In order to understand the role of the jester–and let us understand it is a worthwhile and important role–we need to look back in history to the Middle Ages. During the classic medieval court, the jester was someone who could provide singing and dancing–your basic entertainment–and who also had as his remit entertaining the ruler and distracting them from troubles. This role was valued and treasured, mostly because jesters lacked the political power to intervene in court politics but were valued because they could tell uncomfortable and dangerous truths in a way that entertained rather than offended. To be sure, contemporary jesters no longer seek the patronage of church or state in the same way as was the case before, but the use of humor and entertainment skills to make difficult realities easier to cope with is still part of the ordinary job description of the contemporary entertainer.
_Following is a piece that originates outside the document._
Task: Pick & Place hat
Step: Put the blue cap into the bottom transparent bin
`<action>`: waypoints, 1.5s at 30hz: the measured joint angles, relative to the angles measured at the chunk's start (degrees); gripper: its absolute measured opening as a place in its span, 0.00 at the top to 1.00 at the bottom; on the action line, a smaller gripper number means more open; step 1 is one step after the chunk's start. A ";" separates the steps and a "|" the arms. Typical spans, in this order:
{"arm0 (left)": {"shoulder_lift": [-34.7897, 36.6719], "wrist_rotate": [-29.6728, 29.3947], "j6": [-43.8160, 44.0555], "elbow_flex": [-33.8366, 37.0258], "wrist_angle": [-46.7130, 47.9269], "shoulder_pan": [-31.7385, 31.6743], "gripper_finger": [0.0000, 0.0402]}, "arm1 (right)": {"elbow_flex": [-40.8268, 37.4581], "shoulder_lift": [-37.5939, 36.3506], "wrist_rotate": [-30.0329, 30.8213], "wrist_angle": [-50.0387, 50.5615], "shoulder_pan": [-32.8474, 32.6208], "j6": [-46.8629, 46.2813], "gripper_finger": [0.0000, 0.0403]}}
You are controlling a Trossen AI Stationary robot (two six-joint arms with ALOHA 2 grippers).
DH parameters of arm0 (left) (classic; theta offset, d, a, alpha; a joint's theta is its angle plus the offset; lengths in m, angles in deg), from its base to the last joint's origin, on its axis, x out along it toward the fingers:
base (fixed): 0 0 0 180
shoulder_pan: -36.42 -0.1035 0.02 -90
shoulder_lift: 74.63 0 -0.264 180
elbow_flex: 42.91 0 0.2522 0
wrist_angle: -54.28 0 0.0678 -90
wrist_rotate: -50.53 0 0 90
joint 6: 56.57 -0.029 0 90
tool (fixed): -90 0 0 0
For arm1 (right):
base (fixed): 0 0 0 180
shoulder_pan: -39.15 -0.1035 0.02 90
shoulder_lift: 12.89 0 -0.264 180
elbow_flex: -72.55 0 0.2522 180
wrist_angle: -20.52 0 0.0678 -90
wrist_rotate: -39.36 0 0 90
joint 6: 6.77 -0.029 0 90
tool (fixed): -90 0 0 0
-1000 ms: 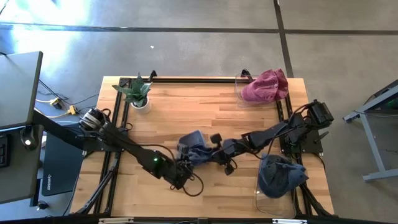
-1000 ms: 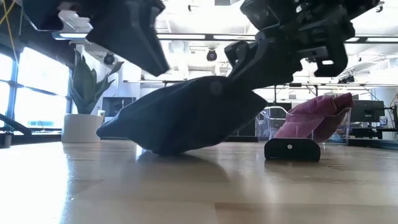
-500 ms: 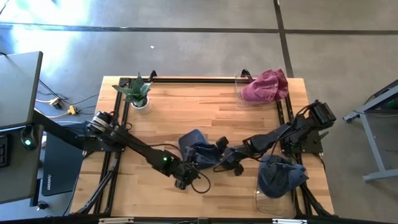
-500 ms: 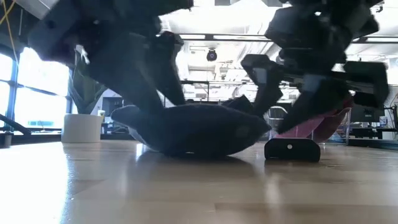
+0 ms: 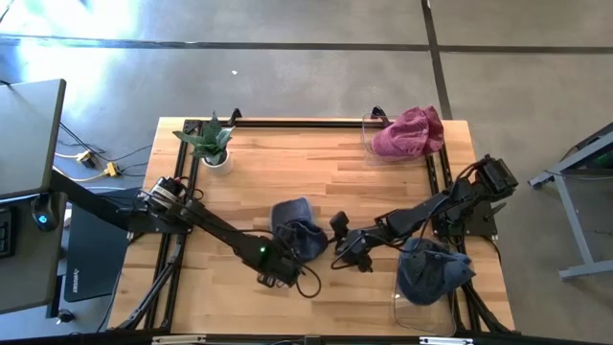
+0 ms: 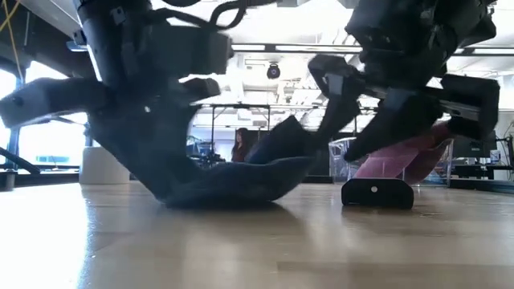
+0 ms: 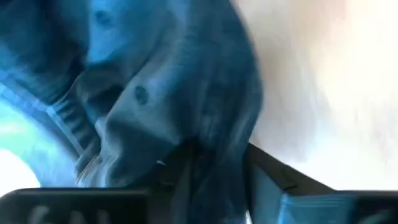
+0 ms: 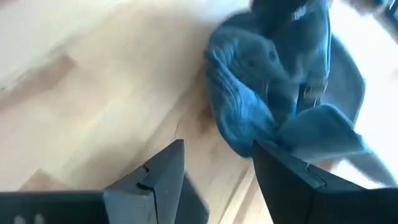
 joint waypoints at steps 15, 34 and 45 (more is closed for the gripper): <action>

What we are increasingly finding, though, is that a lot of entertainers are behaving like the fictional director Sullivan, and are dissatisfied with being popular and beloved jesters for the common people, but want to hold power to influence culture and to be seen as more than entertainers but as experts in various subjects. That such people live lives that are not worthy of emulation or respect, by and large, and are even less well-educated about substantial issues than the run-of-the-mill ordinary person who might at least have the education that comes from reading a few good books or engaging in conversation with other people that is superior to almost all entertainers, seems never to have crossed their minds. Given the widespread and increasing societal obsession with matters of politics, the move on the part of many entertainers to be seen as mouthpieces of various fashionably idiotic worldviews and positions has had the effect to reduce the popularity of such figures among people.
This is, obviously, a negative trend. Contemporary jesters forget that entertainment has a great deal of power precisely because it does not lecture, and makes its points in an amusing fashion. There are certainly many of us (myself included) who are more inclined to write thinkpieces about one subject or another than we are to merely entertain, but even here that which people can laugh about and enjoy often makes the point far better than to hammer people over the head with some sort of intellectual vanity. Many entertainers would be far better at doing their jobs than someone like myself if their goal is to amuse and entertain, but they are playing to their weak suit when they are seeking to be taken seriously as theologians and philosophers and thinkers in general. But it appears that they are not content even to be taken seriously as thinkers, which is a much more serious problem still.